[v14] unwind_user: x86: Deferred unwinding infrastructure

[PATCH v14 09/12] unwind deferred: Use SRCU unwind_deferred_task_work()

Posted by Steven Rostedt 2 months, 3 weeks ago

From: Steven Rostedt <rostedt@goodmis.org>

Instead of using the callback_mutex to protect the link list of callbacks
in unwind_deferred_task_work(), use SRCU instead. This gets called every
time a task exits that has to record a stack trace that was requested.
This can happen for many tasks on several CPUs at the same time. A mutex
is a bottleneck and can cause a bit of contention and slow down performance.

As the callbacks themselves are allowed to sleep, regular RCU cannot be
used to protect the list.

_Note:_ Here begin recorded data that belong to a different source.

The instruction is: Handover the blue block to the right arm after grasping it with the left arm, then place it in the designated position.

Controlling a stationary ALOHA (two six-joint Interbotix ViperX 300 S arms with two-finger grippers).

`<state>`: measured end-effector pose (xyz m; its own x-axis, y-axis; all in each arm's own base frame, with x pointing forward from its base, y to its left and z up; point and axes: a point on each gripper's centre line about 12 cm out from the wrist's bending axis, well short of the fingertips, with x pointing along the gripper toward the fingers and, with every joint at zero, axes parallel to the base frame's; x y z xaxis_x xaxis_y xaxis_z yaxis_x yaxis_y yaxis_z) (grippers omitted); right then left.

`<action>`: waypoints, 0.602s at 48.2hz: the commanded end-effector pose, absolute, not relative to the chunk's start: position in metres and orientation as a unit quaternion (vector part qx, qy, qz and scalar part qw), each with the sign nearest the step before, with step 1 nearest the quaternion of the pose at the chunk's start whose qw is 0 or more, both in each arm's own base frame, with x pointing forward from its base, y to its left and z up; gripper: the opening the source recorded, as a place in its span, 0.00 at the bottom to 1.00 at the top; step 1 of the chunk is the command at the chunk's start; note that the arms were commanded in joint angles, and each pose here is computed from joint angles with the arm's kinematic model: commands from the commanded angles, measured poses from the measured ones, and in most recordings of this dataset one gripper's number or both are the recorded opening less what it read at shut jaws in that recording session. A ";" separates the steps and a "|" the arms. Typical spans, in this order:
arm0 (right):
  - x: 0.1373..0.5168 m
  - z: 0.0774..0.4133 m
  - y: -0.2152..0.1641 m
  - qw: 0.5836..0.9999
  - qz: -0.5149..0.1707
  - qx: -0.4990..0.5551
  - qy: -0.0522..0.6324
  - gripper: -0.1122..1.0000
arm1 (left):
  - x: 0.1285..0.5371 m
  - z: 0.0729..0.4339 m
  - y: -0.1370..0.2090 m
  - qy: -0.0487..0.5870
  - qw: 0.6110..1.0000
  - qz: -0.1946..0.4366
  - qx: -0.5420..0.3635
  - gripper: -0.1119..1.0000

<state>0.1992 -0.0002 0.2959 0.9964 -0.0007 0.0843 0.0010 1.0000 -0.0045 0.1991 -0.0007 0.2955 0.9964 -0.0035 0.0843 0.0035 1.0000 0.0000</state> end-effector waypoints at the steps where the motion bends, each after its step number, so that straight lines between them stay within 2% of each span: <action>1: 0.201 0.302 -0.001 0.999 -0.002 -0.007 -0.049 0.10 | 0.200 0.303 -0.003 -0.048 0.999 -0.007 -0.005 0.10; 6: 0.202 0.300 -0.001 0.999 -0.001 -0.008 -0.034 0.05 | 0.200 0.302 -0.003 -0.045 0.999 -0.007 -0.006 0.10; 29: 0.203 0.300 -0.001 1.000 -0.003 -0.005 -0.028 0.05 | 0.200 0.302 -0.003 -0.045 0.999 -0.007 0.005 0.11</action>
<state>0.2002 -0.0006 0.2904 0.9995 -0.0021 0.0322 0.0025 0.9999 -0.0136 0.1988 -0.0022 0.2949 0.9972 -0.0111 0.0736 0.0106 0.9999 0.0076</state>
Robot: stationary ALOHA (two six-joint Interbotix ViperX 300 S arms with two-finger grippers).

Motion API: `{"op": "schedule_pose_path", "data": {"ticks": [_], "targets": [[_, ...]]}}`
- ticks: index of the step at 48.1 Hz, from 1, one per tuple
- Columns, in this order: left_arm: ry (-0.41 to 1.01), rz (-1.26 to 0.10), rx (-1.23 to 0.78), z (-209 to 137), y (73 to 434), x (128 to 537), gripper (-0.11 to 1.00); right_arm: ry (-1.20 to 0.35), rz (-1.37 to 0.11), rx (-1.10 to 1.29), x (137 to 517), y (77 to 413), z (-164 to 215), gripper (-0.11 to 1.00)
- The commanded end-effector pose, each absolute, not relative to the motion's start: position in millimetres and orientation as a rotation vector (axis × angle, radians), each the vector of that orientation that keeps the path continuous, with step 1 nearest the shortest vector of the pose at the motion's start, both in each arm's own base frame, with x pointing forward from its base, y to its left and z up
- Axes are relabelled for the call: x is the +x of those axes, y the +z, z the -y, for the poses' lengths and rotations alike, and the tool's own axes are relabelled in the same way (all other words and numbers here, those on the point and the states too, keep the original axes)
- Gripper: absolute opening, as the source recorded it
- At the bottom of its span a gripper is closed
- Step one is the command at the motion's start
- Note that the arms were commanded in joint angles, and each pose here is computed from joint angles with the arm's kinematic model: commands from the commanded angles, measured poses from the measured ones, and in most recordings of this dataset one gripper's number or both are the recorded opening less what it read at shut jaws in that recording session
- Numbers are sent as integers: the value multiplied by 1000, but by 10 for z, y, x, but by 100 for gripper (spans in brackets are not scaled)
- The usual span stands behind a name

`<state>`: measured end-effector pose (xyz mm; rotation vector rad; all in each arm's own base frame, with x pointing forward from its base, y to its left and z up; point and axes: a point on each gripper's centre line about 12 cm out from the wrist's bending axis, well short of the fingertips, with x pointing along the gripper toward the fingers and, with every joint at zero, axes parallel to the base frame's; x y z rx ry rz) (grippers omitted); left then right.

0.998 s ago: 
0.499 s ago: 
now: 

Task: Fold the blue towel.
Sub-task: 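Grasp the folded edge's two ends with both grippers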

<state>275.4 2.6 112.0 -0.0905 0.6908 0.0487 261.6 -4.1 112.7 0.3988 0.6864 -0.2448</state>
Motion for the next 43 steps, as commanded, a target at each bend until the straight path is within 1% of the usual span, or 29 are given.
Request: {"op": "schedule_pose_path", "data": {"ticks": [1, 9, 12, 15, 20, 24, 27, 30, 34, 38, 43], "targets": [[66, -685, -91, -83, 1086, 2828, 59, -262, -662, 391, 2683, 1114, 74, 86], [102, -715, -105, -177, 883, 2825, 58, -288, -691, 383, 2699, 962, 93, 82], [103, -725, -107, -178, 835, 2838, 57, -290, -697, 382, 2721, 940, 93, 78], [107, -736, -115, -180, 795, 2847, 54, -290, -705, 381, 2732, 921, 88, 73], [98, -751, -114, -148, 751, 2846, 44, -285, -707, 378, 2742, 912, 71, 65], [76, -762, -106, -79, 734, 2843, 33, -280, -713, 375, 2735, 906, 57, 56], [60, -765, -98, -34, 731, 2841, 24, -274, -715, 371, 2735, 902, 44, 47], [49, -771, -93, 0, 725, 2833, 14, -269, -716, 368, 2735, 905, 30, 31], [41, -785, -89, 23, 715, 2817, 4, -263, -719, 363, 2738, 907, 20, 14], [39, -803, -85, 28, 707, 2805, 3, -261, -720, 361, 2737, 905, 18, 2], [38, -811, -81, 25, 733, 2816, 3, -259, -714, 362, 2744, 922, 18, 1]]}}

Instead use SRCU, as that still allows the
callbacks to sleep and the list can be read without needing to hold the
callback_mutex.

Link: https://lore.kernel.org/all/ca9bd83a-6c80-4ee0-a83c-224b9d60b755@efficios.com/

Also added a new guard (srcu_lite) written by Peter Zilstra

Link: https://lore.kernel.org/all/20250715102912.GQ1613200@noisy.programming.kicks-ass.net/

Cc: "Paul E. McKenney" <paulmck@kernel.org>
Suggested-by: Mathieu Desnoyers <mathieu.desnoyers@efficios.com>
Signed-off-by: Steven Rostedt (Google) <rostedt@goodmis.org>
---
Changes since v13: https://lore.kernel.org/20250708012359.172959778@kernel.org

- Have the locking of the link list walk use guard(srcu_lite)
  (Peter Zijlstra)

- Fixed up due to the new atomic_long logic.

 include/linux/srcu.h     |  4 ++++
 kernel/unwind/deferred.c | 27 +++++++++++++++++++++------
 2 files changed, 25 insertions(+), 6 deletions(-)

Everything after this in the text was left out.